▶ WHAT IS EXPECTED
Write out again the lines from the line with "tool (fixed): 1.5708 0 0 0" up to and including the line with "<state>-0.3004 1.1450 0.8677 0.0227", exactly as they stand below, and skip any picture.

▶ INPUT FOR THIS TASK
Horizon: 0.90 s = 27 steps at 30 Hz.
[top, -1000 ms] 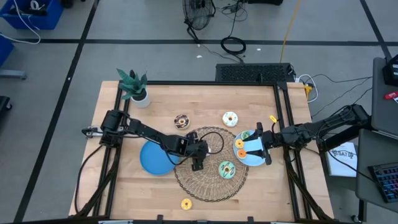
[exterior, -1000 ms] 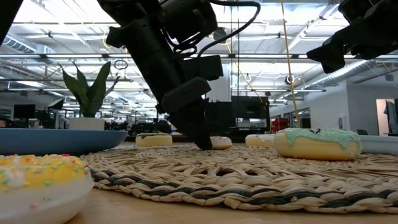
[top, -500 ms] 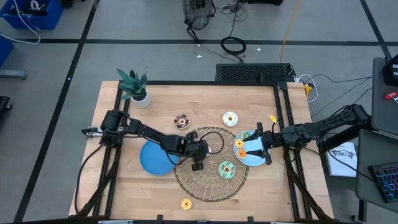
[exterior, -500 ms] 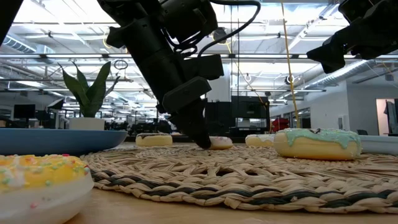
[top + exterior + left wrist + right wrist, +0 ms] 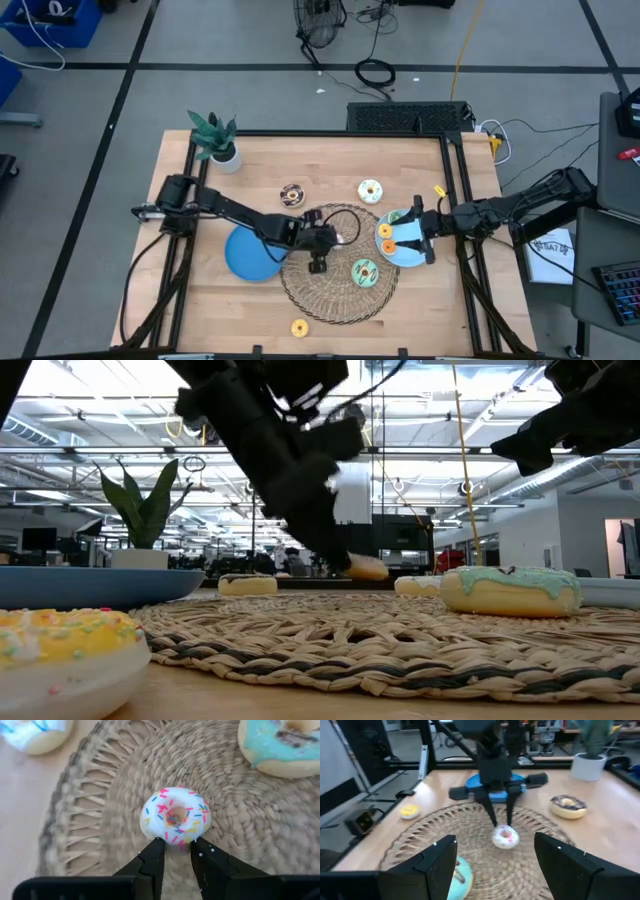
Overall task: Pick & Place donuts
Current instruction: Put the small white donut on the light blue plate
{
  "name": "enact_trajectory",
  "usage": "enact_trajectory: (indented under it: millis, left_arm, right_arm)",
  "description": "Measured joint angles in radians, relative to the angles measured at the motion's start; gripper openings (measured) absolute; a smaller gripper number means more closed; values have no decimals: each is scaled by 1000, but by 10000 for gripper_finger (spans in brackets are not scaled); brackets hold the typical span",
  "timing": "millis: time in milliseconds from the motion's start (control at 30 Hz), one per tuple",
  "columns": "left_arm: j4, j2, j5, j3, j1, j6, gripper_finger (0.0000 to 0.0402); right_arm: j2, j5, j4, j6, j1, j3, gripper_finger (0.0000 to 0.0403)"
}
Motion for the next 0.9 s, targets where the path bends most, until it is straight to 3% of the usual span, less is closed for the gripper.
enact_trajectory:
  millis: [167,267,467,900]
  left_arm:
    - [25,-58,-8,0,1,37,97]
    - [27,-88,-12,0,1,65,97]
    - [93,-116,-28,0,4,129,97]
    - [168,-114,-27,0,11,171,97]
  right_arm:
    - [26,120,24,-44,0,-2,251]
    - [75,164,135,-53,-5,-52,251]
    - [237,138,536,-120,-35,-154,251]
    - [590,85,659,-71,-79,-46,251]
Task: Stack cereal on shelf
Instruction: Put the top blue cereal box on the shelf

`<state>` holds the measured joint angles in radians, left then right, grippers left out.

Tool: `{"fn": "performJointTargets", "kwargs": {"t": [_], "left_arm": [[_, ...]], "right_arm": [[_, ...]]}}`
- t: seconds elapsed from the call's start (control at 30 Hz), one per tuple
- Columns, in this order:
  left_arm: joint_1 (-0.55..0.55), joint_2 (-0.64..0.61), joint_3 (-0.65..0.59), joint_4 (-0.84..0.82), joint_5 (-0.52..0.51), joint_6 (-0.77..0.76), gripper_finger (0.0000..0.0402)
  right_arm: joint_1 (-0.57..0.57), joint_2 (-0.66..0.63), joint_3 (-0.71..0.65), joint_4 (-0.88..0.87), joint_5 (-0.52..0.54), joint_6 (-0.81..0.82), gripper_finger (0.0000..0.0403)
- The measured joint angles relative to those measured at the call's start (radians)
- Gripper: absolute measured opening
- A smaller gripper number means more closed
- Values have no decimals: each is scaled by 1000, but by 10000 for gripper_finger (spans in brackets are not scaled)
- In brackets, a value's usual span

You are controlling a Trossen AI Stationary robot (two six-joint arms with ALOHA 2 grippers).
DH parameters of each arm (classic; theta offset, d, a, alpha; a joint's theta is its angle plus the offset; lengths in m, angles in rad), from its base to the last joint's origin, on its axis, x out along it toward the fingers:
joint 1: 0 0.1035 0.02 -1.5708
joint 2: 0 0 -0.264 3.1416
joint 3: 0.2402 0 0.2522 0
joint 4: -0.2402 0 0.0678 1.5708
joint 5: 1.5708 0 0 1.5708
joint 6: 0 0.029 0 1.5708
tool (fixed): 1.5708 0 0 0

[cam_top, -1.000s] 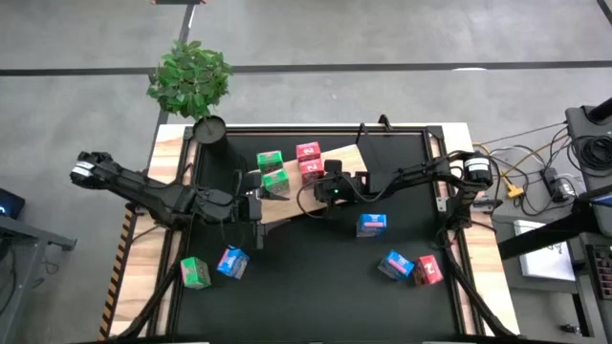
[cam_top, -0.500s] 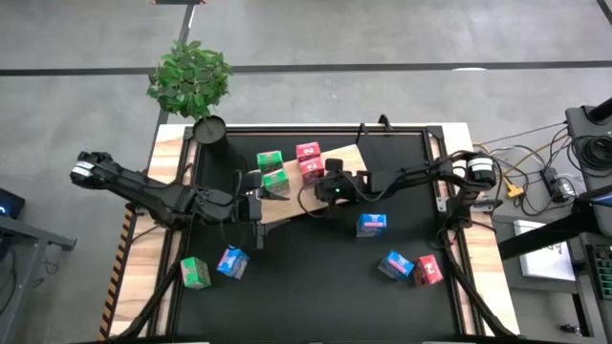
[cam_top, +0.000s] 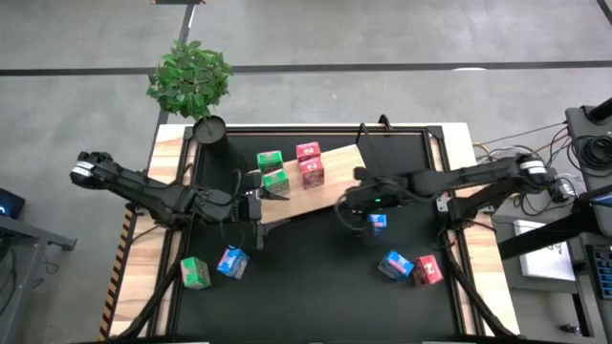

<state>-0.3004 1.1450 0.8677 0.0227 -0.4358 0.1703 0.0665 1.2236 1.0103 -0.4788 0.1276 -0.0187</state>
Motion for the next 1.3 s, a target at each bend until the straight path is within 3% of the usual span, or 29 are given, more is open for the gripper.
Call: {"fn": "performJointTargets", "kwargs": {"t": [0.17, 0.53, 0.67, 0.87, 1.03, 1.3], "left_arm": [[0, 0, 0, 3, 0, 0, 233], [0, 0, 0, 17, 0, 0, 233], [0, 0, 0, 20, 0, 0, 233], [0, 0, 0, 38, 0, 2, 233], [0, 0, 0, 42, 0, 3, 233], [0, 0, 0, 45, 0, 4, 233]], "right_arm": [[28, -118, 0, -189, -25, 112, 43], [150, -95, 0, -319, -24, 229, 245], [177, -61, 0, -391, 1, 288, 295], [176, -43, 0, -466, 33, 347, 303], [176, -40, -1, -462, 41, 343, 288], [176, 69, -6, -462, 57, 309, 249]]}}
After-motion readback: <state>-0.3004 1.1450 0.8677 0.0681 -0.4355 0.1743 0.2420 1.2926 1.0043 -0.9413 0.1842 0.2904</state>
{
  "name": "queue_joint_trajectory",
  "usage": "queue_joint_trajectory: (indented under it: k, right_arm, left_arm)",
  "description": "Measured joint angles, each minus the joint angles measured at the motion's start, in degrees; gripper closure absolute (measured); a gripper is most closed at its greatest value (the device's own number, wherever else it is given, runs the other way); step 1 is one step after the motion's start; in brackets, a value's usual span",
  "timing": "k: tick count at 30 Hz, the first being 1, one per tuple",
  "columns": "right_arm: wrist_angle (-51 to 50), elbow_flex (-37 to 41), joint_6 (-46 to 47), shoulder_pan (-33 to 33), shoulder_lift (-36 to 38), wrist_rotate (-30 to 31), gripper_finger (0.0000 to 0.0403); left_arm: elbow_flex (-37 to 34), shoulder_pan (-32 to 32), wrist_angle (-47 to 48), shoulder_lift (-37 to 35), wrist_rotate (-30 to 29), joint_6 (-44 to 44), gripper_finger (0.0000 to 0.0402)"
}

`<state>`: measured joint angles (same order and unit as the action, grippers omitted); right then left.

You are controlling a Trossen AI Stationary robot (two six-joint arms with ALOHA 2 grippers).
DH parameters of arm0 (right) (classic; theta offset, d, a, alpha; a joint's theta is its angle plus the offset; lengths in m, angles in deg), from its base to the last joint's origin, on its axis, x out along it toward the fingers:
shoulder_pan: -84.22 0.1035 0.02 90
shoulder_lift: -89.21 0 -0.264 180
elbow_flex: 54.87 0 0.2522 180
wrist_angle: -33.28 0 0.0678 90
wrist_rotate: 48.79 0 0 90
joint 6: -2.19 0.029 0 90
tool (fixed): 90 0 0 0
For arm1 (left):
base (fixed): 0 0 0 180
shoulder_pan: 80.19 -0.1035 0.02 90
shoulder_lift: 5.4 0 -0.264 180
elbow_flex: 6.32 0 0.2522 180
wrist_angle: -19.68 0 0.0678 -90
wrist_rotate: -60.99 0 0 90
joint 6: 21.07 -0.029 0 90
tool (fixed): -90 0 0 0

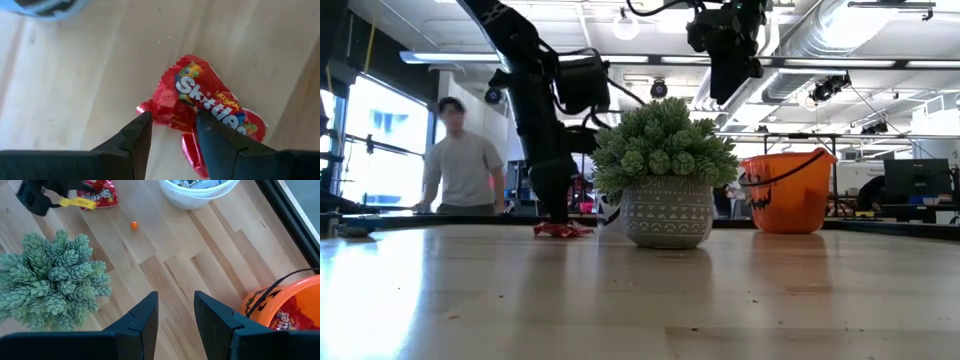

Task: Sort candy
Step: Put the red candy into the orange bucket

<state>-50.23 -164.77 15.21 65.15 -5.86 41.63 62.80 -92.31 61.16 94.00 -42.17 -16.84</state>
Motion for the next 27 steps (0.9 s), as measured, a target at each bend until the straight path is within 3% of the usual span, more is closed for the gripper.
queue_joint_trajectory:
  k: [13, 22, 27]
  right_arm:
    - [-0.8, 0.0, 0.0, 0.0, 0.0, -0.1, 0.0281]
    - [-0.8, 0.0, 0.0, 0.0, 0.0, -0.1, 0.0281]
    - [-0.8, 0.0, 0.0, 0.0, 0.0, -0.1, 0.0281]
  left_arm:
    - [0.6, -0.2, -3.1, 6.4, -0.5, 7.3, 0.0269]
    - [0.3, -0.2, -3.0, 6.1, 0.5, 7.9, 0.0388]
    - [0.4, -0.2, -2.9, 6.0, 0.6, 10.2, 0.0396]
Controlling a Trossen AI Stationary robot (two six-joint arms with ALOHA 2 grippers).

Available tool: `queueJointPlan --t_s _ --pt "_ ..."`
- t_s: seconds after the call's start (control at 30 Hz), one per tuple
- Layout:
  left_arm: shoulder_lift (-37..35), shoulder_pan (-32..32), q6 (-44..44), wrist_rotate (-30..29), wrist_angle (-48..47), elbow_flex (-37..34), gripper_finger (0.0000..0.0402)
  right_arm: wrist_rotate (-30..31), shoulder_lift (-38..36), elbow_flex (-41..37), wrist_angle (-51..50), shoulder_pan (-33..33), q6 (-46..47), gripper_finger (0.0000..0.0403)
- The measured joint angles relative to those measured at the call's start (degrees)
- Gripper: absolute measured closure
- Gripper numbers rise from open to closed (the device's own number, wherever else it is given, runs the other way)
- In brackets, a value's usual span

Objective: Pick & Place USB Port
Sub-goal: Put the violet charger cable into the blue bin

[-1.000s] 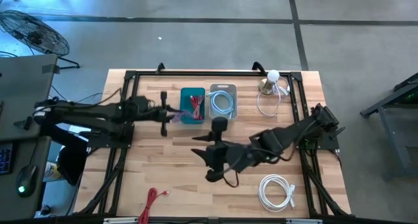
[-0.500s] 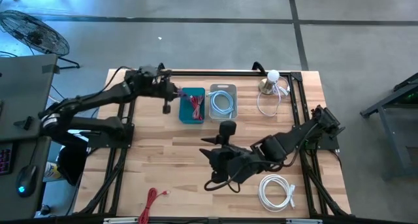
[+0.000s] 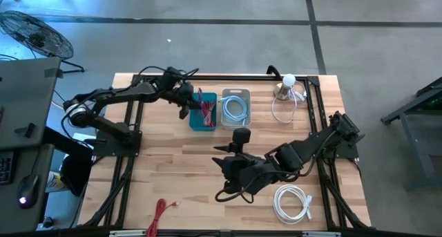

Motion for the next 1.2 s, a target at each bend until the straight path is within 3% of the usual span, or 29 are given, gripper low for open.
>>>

▶ ANSWER TO THIS TASK
tool (fixed): 1.5708 0 0 0

[cam_top, -1.000s] 
[cam_top, -0.500s] 
[cam_top, +0.000s] 

<state>-0.3004 1.1450 0.8677 0.0227 -0.4358 0.1703 0.0665 1.2236 1.0103 -0.4788 0.1276 -0.0187</state>

The answer to this exercise has been written out completely.